Over the past week or so, the usual pre-Oscars discussion has changed from who will/who won’t win, to a much more serious and emotive question of diversity. For many, the issue is that this year’s nominees illustrate an increasingly obvious bias against non-white people, made all the more stark by some surprising omissions.

At the time of writing, Will Smith has just confirmed he’ll be following his wife, Jada Pinkett-Smith, by not attending this year’s ceremony. Smith had widely been tipped to pick up a nomination for his role in ‘Concussion’, yet was overlooked by the Academy. We can also add to that list ‘Creed’, whose director Ryan Coogler and leading man, Michael B. Jordan, were also passed over. Spike Lee has also confirmed he won’t be attending, while there is pressure on Chris Rock to step down as host in protest.

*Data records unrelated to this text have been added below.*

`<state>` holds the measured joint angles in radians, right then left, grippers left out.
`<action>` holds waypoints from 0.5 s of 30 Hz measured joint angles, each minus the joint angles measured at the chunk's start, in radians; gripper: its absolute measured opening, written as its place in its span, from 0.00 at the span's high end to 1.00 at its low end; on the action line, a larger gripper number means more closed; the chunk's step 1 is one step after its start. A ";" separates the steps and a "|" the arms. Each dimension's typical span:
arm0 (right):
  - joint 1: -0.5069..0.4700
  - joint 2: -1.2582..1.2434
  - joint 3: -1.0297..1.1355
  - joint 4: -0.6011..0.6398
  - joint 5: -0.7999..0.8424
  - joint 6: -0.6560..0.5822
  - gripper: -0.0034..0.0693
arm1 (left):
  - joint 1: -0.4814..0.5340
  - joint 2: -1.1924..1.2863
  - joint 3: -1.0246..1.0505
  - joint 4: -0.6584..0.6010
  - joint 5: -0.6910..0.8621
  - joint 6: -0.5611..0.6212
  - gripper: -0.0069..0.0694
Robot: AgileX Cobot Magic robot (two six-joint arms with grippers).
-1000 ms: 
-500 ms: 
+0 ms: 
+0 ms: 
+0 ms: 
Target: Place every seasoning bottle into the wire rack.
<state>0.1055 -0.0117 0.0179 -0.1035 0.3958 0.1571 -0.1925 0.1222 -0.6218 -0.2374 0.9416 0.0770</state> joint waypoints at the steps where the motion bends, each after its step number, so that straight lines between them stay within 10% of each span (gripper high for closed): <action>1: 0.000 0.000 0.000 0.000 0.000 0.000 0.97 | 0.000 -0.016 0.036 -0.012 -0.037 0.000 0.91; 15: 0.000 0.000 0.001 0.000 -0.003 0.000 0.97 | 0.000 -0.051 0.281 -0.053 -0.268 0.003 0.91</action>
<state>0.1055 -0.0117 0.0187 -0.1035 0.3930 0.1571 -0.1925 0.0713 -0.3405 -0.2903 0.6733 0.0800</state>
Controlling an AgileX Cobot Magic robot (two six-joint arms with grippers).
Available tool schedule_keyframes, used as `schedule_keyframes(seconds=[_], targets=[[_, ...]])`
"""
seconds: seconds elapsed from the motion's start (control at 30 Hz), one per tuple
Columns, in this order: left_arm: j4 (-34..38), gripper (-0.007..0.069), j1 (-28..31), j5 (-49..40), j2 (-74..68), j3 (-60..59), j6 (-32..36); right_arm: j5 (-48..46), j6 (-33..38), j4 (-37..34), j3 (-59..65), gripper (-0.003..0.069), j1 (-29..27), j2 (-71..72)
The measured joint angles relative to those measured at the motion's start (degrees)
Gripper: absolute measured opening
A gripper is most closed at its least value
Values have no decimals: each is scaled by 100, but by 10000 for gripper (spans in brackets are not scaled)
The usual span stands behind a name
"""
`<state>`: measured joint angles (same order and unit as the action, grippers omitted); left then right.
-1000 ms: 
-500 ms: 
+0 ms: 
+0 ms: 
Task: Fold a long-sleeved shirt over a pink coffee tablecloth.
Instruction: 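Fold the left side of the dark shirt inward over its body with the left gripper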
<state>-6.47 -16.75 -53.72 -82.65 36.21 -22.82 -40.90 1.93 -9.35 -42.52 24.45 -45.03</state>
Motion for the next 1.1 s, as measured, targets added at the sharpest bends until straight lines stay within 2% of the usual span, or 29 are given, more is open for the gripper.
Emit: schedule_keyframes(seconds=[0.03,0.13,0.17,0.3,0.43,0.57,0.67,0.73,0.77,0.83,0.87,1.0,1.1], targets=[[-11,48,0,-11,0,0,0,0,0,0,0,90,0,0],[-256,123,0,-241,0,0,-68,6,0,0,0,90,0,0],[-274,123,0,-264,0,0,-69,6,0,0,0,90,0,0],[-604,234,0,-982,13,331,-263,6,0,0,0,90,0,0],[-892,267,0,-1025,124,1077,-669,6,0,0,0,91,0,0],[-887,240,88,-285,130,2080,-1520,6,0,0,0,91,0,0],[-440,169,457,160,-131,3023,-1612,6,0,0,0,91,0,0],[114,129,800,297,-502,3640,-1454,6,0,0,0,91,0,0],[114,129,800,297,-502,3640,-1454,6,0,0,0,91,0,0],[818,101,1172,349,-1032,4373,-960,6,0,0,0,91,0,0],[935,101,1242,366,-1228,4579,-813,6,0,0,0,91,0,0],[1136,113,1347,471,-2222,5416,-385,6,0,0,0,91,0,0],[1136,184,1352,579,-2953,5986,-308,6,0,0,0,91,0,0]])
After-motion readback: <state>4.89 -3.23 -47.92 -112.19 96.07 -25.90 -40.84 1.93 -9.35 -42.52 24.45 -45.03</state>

So, is the Academy simply out of touch, or is there something more sinister going on? This isn’t the first time that the Oscars have been accused of a racial bias. For many, the evidence suggests an institutional bias. Last year, Ava DuVernay and David Oyelowo were controversially overlooked for the Best Director and Best Actor respectively for ‘Selma’ at the 2015 Academy Awards. The Academy has also been criticised for the lack of women recognised in categories like Best Director, with the aforementioned DuVernay being a recent notable omission.

Of course, film is a highly subjective medium, where opinions differ greatly. This is especially true when it comes to awards shows. Just because a person is omitted doesn’t necessarily mean that they have been excluded on racial or gender grounds. However, when it comes to the Oscars and issues of race and gender, 2016 and 2015 aren’t isolated examples. The Academy has long faced calls to improve its diversity, both in terms of the nominations, and in its membership. In this light, 2015 and 2016 look increasingly less like exceptions and more like the rule.

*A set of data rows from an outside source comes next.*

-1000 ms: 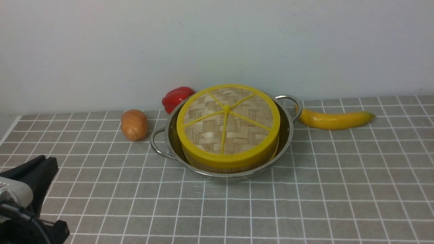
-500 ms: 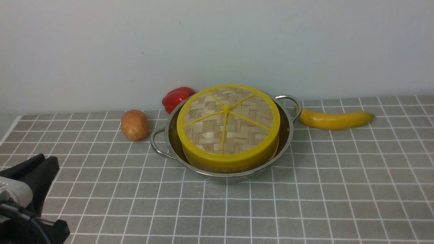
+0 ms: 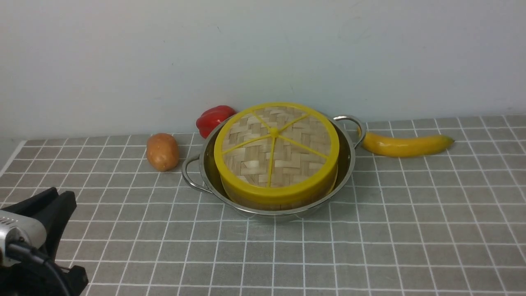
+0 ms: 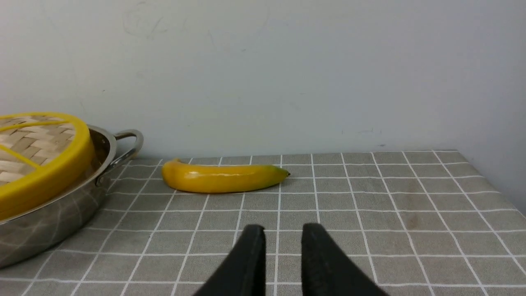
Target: Place the steamer in the pot on the grey tablecloth, and put the lid on the steamer.
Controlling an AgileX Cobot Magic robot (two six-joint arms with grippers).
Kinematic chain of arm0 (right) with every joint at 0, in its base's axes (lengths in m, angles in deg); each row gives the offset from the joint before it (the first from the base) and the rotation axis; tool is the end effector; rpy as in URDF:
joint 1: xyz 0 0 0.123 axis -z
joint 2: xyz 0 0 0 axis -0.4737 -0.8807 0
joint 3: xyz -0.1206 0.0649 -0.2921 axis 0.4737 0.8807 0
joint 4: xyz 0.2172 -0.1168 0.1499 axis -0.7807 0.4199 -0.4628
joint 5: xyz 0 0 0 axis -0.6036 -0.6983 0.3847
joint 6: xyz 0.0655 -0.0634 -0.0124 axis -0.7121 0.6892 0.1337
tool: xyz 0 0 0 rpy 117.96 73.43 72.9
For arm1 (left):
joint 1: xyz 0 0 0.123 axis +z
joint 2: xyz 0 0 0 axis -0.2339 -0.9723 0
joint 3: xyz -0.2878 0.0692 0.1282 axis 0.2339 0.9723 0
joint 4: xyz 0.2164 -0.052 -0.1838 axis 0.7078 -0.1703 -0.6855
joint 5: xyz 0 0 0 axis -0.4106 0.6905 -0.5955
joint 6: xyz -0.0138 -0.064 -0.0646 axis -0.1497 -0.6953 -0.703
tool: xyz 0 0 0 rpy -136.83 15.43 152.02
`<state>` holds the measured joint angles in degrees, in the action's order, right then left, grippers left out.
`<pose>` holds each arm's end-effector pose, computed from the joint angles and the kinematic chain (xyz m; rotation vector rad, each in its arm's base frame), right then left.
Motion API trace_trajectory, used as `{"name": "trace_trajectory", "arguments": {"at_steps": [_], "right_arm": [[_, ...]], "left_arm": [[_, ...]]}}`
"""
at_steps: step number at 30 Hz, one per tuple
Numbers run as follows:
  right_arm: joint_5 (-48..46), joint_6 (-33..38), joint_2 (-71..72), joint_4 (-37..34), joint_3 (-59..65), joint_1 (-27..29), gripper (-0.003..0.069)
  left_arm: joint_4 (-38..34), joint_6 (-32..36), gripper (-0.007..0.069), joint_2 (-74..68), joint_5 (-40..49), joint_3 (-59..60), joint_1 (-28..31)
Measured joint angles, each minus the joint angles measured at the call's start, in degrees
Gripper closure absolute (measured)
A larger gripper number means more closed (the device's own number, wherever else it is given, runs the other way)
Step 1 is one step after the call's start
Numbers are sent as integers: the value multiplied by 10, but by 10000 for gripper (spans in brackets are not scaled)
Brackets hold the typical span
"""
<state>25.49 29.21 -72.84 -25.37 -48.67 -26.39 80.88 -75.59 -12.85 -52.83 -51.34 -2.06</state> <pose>0.0575 -0.0019 0.1881 0.1510 1.7312 0.0775 0.1155 -0.0267 0.2900 0.2807 1.7507 -0.0784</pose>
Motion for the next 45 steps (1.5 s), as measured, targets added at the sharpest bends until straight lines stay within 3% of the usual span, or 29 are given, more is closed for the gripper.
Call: {"name": "trace_trajectory", "arguments": {"at_steps": [7, 14, 19, 26, 40, 44, 45], "right_arm": [[-1, -7, 0, 0, 0, 0, 476], [-1, -15, 0, 0, 0, 0, 455], [-1, -17, 0, 0, 0, 0, 434], [-2, -17, 0, 0, 0, 0, 420], [-2, -17, 0, 0, 0, 0, 419], [-2, -17, 0, 0, 0, 0, 419], [-2, -17, 0, 0, 0, 0, 419]], "left_arm": [[0, 0, 489, 35, 1, 0, 13], [13, 1, 477, 199, 6, 37, 150], [13, 0, 474, 285, 16, 127, 205], [12, -2, 457, 293, 20, 198, 209], [-6, -2, 433, 294, -26, 200, 209], [-97, 79, 434, 294, -5, 200, 209], [-146, 135, 427, 294, 14, 200, 209]]}}
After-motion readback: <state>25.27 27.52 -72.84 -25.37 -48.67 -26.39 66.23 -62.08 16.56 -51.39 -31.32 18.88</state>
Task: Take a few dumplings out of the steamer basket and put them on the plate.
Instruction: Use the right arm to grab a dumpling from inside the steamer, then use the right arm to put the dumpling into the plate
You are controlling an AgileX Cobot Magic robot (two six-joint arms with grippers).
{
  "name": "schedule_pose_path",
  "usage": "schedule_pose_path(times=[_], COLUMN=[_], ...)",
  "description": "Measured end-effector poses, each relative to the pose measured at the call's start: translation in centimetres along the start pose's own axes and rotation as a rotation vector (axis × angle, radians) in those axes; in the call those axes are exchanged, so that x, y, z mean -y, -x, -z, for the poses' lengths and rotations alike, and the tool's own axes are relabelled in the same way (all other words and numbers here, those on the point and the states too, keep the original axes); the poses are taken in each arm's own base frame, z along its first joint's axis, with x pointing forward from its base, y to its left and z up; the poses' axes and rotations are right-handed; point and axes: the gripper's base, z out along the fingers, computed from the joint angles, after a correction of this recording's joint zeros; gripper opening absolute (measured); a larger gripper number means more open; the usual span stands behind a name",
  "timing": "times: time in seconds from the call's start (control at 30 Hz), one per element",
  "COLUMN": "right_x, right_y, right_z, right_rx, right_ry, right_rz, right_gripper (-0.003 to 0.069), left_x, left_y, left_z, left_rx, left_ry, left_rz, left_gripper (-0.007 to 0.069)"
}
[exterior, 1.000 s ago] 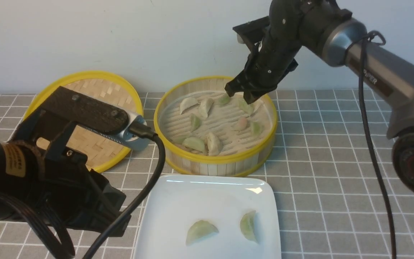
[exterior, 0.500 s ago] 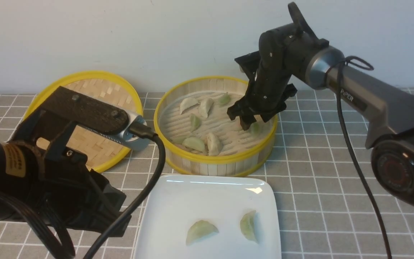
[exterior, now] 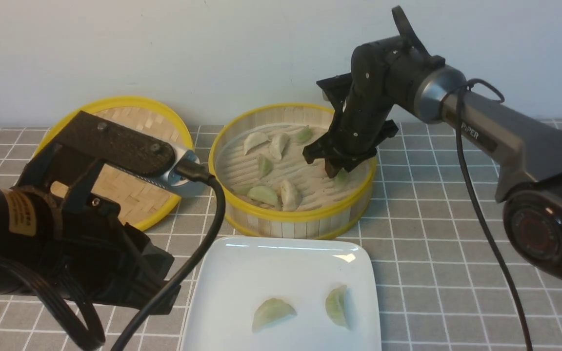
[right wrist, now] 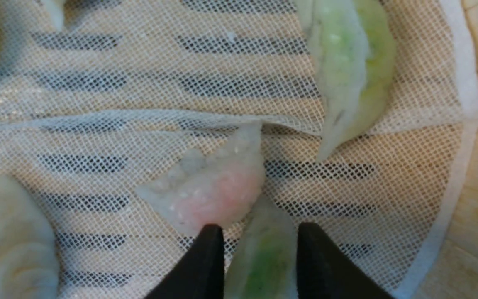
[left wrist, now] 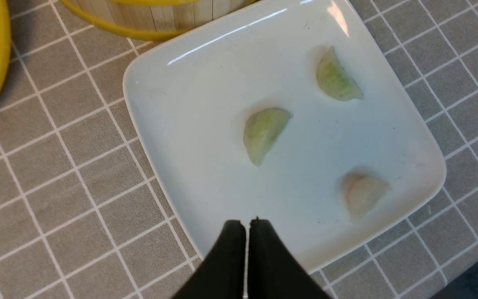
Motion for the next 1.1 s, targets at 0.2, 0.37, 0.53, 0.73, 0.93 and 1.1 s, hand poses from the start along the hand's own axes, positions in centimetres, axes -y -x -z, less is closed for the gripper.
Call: schedule_pose_path(times=[0.2,0.37,0.53,0.73,0.93,1.1], right_x=[-0.2,-0.9,-1.1,-2.2,-6.5,-10.6], right_y=[0.7,1.2,1.8,1.7,-1.5,-5.4], right_z=[0.5,2.4,5.7,9.6,13.3,12.8], right_rx=[0.021,0.059,0.125,0.178,0.134,0.015], right_ry=[0.02,0.065,0.073,0.146,0.195,0.24], right_rz=[0.006,-0.002,0.011,0.019,0.122,0.231], right_gripper=[0.0206,0.0206,0.0206,0.0206,0.0206,0.0206], left_x=[0.0,0.0,0.0,0.0,0.0,0.0], left_y=[-0.2,-0.2,-0.2,-0.2,-0.2,-0.2], left_z=[0.0,0.0,0.0,0.0,0.0,0.0], left_rx=[-0.018,-0.027,-0.027,-0.027,-0.027,-0.027], left_ry=[0.0,0.0,0.0,0.0,0.0,0.0], left_rz=[0.0,0.0,0.0,0.0,0.0,0.0], left_gripper=[-0.0005,-0.0005,-0.0005,-0.0005,-0.0005,-0.0005])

It could be a vicious circle. The less diverse the Academy membership, the less diverse the nominations. Seeing as receiving a nomination is one way to become a member, we are back where we started.

It’s clearly an emotive issue. As to who should win what, it should all come down to performance. Skin colour or gender should never be an issue, whether that’s to exclude someone or to give a token nomination or award. However, to say race and gender shouldn’t be an issue when it clearly is, is to sweep it under the carpet and pretend the problem isn’t there.

I still remember the 2002 Academy Awards, and the Best Actor/Best Actress wins of Denzel Washington and Halle Berry. Though the coverage in the news afterwards was right to suggest their historic importance, the fact that it was so notable shows how much work the Academy had to do back then regarding race and gender. The fact that we are still having this same conversation  in 2016 shows the work still needs doing.